Ce que révèlent les enquêteurs sur le couple
Ensemble depuis dix ans, parents de trois enfants, leur histoire avait commencé comme un conte de fées. Tout aurait changé après l’emménagement commun. Laurent Baca boit, consomme du cannabis et de la cocaïne : les tensions s’installent. Selon Édith, il aurait régulièrement pointé une arme à feu sur elle, l’aurait séquestrée au grenier, violée, et aurait gravé ses initiales sur sa poitrine et son postérieur.

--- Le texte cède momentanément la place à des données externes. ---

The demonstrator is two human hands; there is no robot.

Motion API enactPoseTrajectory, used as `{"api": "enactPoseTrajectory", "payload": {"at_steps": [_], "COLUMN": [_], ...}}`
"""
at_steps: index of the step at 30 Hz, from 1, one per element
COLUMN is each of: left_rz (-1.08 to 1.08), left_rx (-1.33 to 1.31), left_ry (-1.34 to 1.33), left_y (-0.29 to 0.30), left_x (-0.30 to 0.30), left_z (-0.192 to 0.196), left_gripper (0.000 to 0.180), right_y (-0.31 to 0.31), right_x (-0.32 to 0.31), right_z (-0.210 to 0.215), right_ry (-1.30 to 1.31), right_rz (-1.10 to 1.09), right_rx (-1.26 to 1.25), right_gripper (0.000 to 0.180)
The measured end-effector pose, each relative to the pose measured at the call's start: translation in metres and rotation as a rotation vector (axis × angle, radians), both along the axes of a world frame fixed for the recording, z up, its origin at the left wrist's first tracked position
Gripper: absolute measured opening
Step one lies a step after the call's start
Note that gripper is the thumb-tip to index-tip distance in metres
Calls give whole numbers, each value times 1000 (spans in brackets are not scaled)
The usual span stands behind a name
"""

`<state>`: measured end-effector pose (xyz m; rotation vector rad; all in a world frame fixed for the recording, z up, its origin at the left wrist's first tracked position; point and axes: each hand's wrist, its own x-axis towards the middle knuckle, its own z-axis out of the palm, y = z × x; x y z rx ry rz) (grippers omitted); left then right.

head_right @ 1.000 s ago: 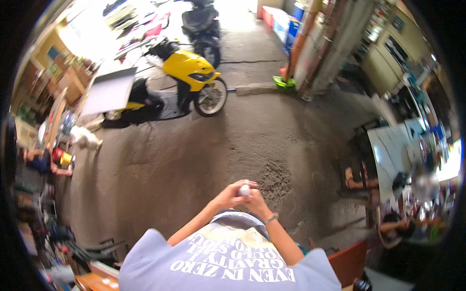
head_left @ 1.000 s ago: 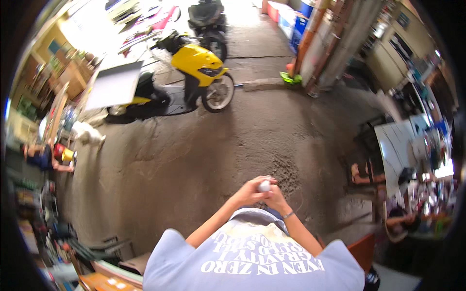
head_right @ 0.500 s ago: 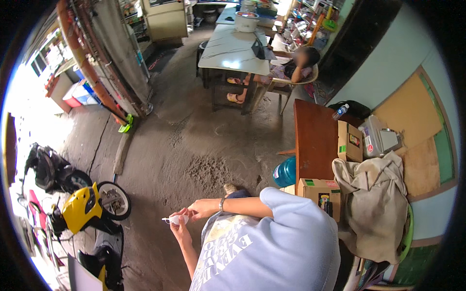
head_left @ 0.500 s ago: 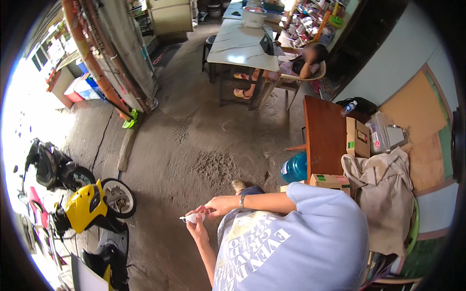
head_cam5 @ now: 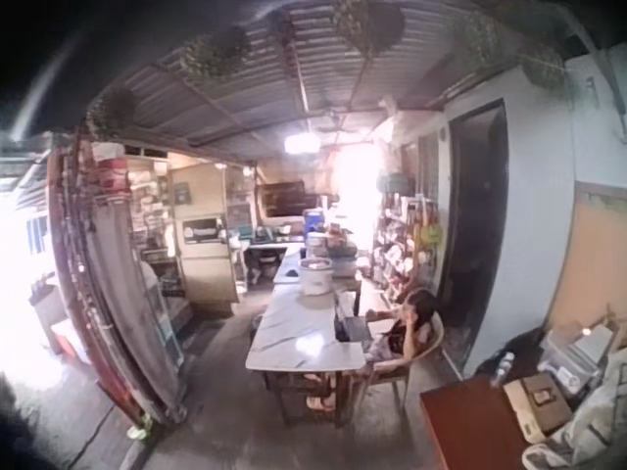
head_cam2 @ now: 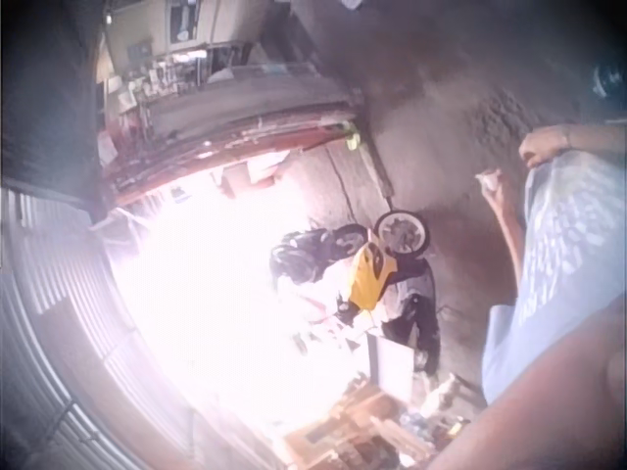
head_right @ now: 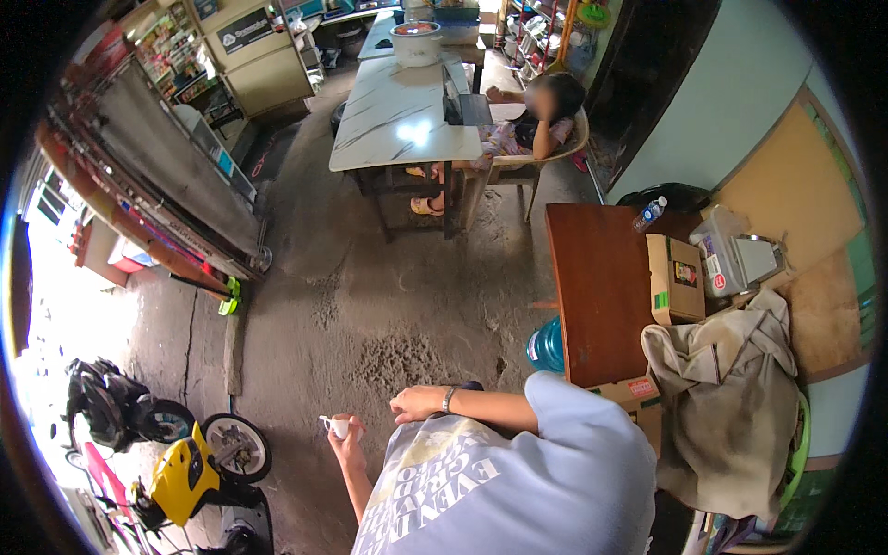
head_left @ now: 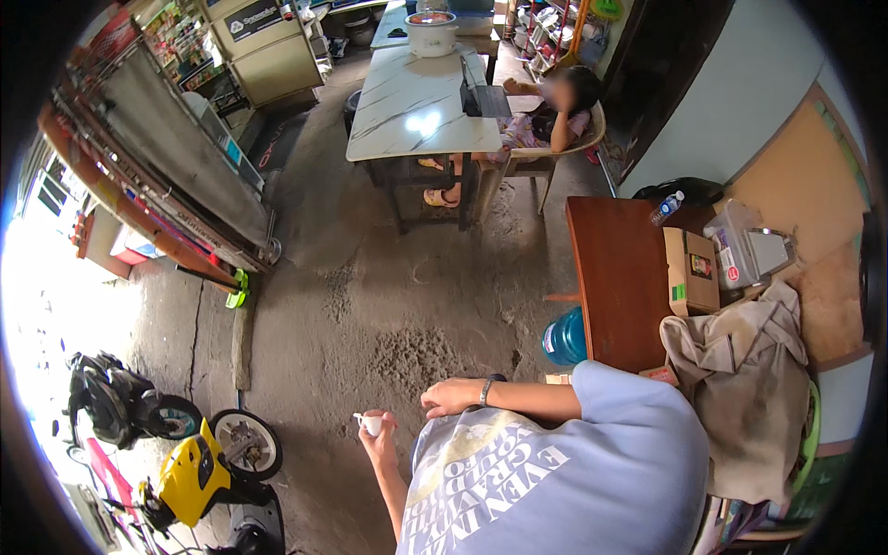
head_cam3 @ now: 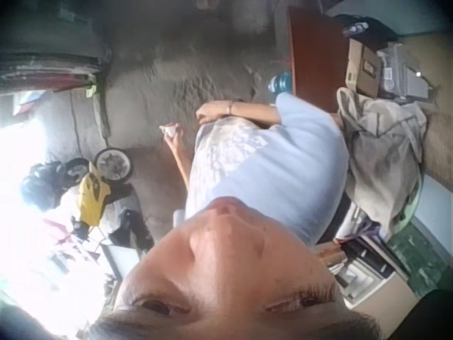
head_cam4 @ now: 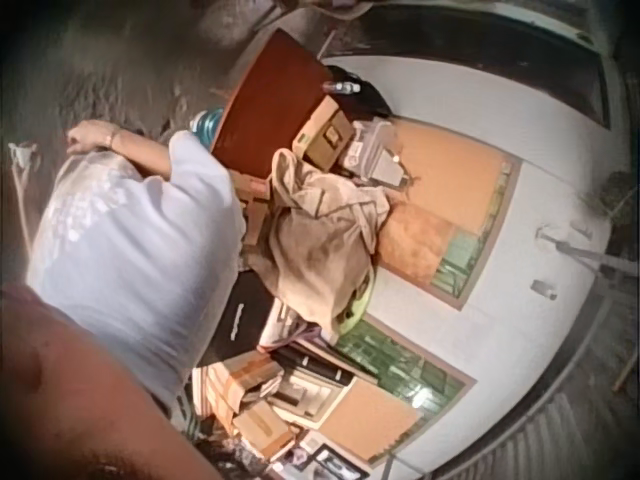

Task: The person measures and fits a white plastic strip into a red mesh frame, then applies glue from a small bottle to the strip and inserts it into the frame. They wipe the frame with a cloth and continue applying glue to additional strips.

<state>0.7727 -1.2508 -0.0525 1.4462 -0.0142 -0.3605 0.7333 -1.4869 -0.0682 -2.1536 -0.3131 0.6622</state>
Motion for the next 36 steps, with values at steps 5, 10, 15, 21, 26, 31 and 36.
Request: {"api": "enactPoseTrajectory", "payload": {"at_steps": [5,10,15,21,26,31,36], "left_rz": [-120,-439,-782,-1097,-1327,-1530,-1670], "left_rx": [104,167,243,478,314,249,223], "left_ry": [68,129,131,16,-34,-5,50], "left_y": [-100,-210,-312,-475,-649,-770,-863], "left_x": [47,98,162,251,315,338,319], "left_z": [-23,-7,-30,-66,-15,8,20], "left_gripper": [16,18,19,30,30,26,28], "right_y": [-103,-205,-295,-415,-504,-580,-651], "right_x": [22,28,42,58,58,58,57], "right_z": [-25,-17,-34,-51,-38,-19,-53], "right_ry": [-80,-11,-55,105,108,195,247], "right_rz": [-275,-610,-899,-1206,-1323,-1599,-1679], "right_rx": [-59,25,22,41,-142,-93,17], "right_gripper": [40,38,37,40,35,38,39]}}
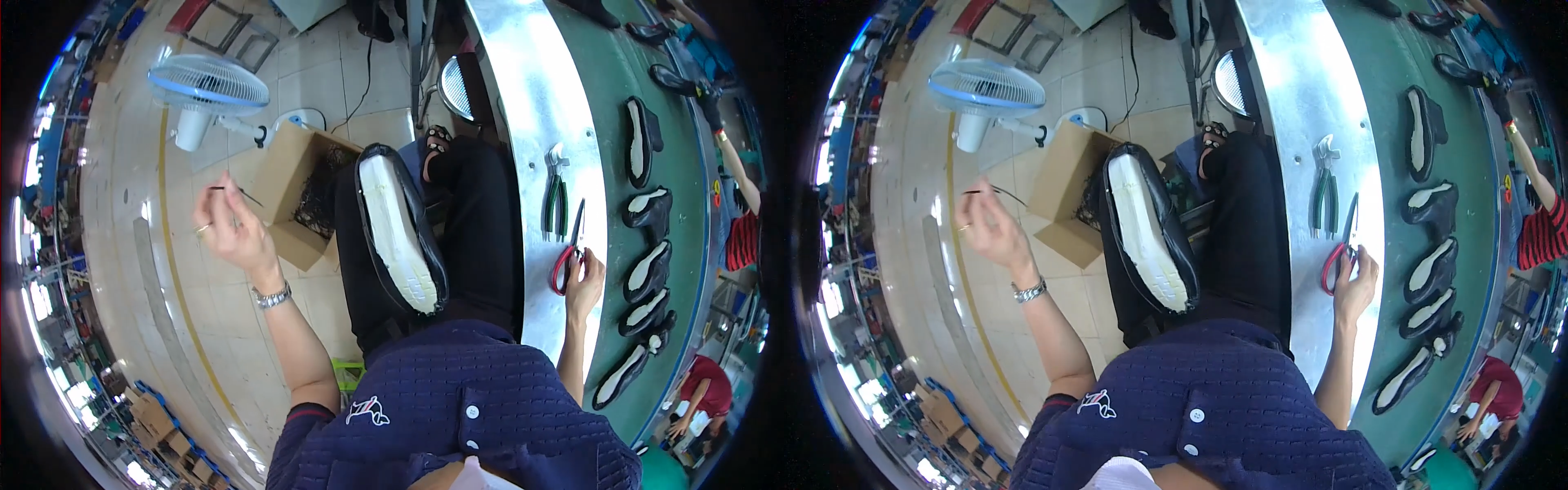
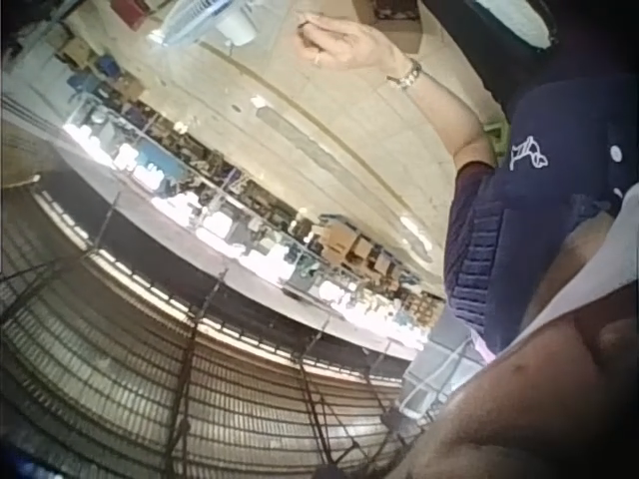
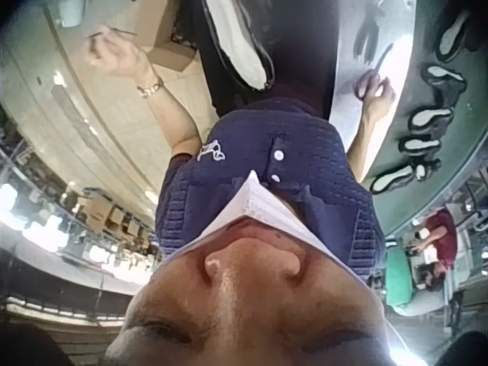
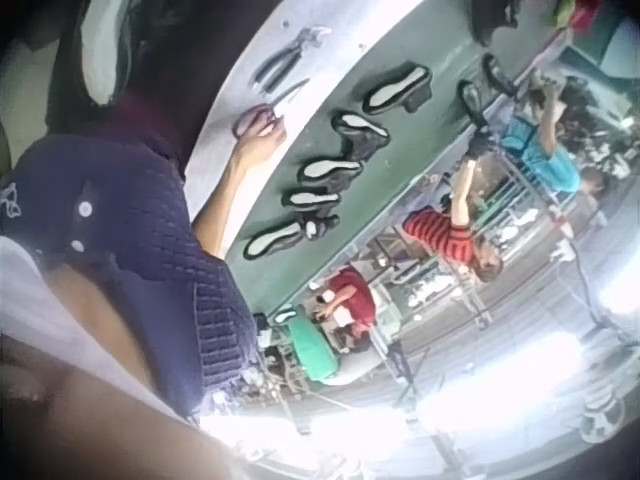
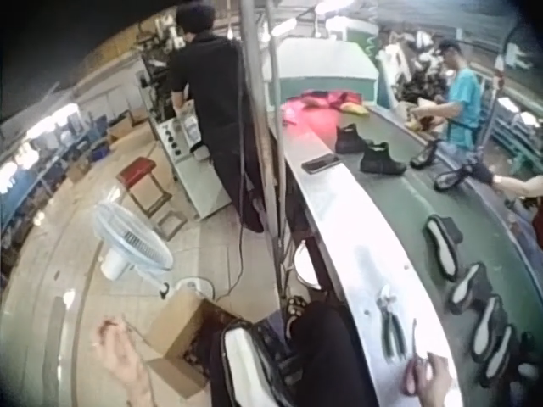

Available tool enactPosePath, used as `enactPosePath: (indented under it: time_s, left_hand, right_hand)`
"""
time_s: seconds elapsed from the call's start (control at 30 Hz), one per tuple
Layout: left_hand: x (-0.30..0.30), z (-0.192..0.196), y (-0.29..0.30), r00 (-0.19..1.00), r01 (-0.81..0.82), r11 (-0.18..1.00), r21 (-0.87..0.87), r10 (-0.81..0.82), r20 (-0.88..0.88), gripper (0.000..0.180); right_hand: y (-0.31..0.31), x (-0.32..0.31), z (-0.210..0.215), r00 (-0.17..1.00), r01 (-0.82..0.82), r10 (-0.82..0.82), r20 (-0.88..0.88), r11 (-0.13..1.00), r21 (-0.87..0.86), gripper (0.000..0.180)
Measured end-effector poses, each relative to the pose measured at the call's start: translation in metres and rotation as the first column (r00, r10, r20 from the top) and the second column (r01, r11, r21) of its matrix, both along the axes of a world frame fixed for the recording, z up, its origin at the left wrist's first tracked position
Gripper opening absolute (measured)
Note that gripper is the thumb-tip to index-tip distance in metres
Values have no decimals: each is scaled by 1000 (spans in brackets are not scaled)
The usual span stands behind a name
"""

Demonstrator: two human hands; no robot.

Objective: Trimming and checking shoe components during the assembly process.

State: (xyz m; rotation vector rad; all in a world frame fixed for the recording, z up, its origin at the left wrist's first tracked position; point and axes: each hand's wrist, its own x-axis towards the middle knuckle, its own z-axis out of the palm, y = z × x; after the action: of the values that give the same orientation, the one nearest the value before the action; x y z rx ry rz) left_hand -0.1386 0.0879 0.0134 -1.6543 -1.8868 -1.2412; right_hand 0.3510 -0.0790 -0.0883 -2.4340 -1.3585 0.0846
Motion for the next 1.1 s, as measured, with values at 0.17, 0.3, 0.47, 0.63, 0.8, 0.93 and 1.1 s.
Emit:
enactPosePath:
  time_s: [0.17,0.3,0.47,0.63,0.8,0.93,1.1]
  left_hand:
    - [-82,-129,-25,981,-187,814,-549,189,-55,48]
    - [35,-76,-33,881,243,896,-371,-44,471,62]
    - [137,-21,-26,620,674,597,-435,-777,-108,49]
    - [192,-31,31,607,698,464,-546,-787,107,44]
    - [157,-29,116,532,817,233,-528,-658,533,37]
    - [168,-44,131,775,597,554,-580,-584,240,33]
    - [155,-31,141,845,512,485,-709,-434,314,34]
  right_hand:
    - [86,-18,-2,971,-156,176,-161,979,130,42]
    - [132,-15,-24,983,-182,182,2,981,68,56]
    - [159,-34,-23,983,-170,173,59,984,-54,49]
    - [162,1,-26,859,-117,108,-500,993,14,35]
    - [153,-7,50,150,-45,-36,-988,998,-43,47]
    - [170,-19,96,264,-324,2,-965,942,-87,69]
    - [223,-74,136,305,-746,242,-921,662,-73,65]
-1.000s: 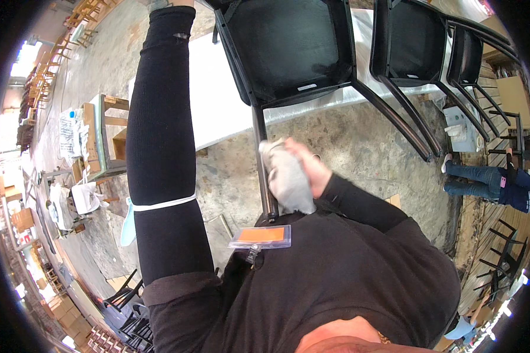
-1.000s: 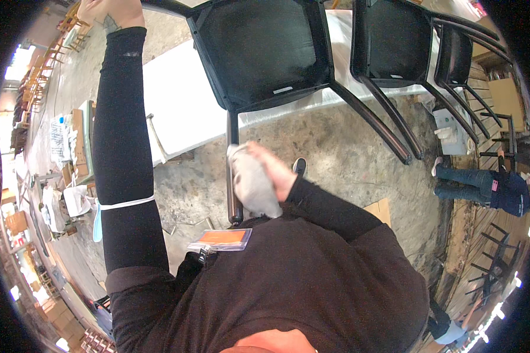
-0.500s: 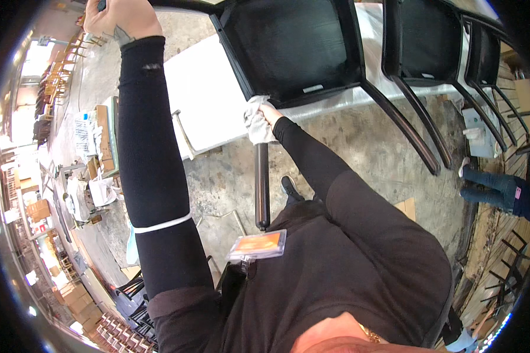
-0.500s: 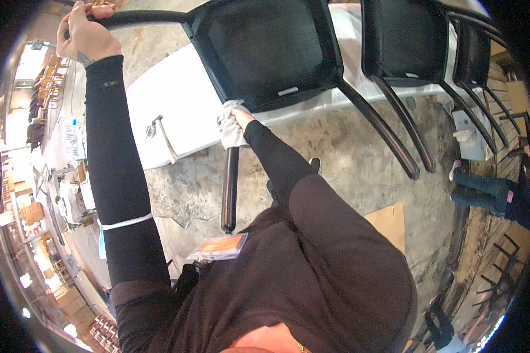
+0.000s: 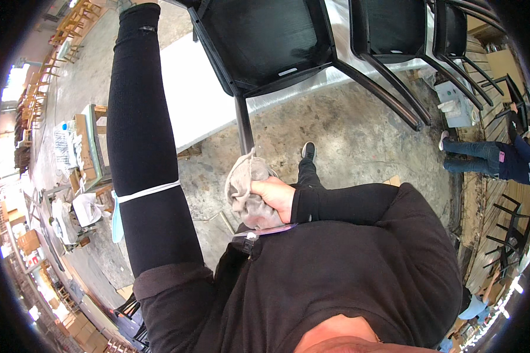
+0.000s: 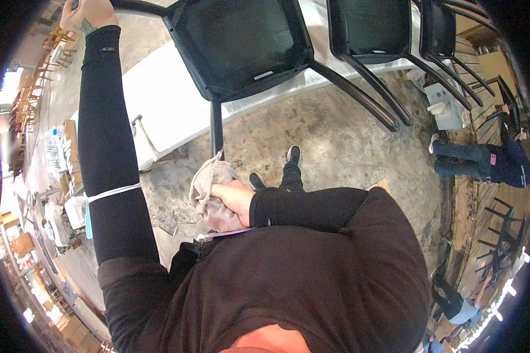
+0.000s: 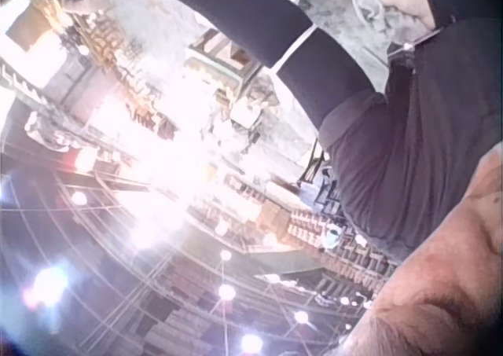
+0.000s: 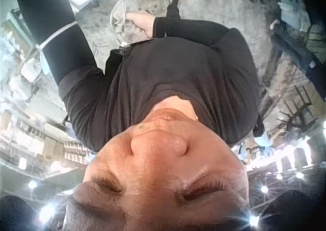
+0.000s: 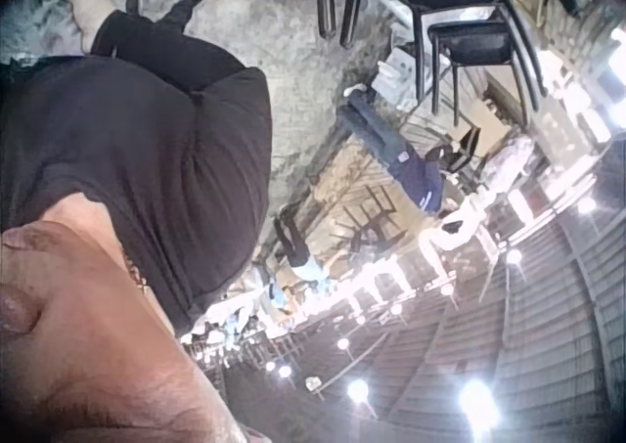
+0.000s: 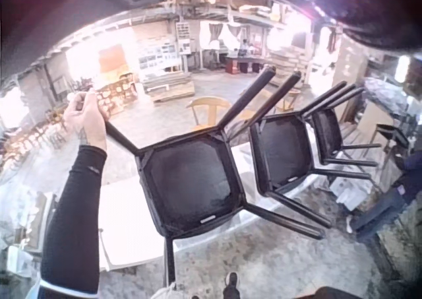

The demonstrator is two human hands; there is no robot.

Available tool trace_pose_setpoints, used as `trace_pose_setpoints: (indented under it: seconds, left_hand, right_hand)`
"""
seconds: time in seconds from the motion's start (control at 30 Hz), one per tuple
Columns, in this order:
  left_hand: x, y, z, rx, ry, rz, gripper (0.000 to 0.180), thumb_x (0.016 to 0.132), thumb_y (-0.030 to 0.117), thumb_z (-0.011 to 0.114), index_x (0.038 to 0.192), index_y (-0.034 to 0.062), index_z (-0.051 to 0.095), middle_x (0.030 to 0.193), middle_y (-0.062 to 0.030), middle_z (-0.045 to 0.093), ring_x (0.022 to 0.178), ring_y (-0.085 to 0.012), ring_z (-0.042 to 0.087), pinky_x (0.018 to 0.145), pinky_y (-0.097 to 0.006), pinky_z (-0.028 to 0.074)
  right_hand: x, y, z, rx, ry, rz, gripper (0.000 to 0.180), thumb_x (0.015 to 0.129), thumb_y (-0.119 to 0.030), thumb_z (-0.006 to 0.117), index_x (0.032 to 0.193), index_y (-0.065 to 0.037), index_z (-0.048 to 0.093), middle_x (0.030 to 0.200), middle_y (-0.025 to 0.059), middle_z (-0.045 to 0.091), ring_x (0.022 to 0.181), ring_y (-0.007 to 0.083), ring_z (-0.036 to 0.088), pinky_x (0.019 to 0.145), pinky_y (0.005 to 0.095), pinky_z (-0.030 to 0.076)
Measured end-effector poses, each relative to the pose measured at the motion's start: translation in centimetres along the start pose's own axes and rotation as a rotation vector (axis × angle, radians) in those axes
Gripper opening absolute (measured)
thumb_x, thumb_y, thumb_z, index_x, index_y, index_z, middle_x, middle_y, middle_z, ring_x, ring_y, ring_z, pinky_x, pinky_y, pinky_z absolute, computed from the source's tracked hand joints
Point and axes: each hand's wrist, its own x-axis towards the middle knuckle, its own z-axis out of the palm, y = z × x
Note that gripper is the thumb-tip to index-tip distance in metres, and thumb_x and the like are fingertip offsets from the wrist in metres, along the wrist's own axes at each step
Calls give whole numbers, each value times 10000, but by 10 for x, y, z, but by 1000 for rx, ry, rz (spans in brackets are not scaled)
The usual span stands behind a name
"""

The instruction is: The person wipes a black chair with a cloth, cleaning the seat, backrest, and legs. The person then places the chair on a table and continues wiping other parts of the chair.

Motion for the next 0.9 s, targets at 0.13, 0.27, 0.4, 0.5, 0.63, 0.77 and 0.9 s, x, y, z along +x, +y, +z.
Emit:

Un jour, l’arme aurait été braquée une fois de trop : Édith s’en serait saisie et aurait tiré. En 2018, son procès s’ouvre devant la Cour d’assises de Haute-Garonne. Poursuivie pour meurtre, elle encourt la peine maximale. Le tribunal retient cependant le caractère accidentel et la condamne à trois ans de prison.
Le parquet fait appel. En 2019, un nouveau procès s’ouvre, déplaçant le regard : des violences subies par Édith aux actes qui lui sont reprochés. Cette fois, elle est condamnée à dix ans de réclusion pour homicide volontaire, décision qui stupéfait la défense et marque un tournant radical dans l’appréciation des faits.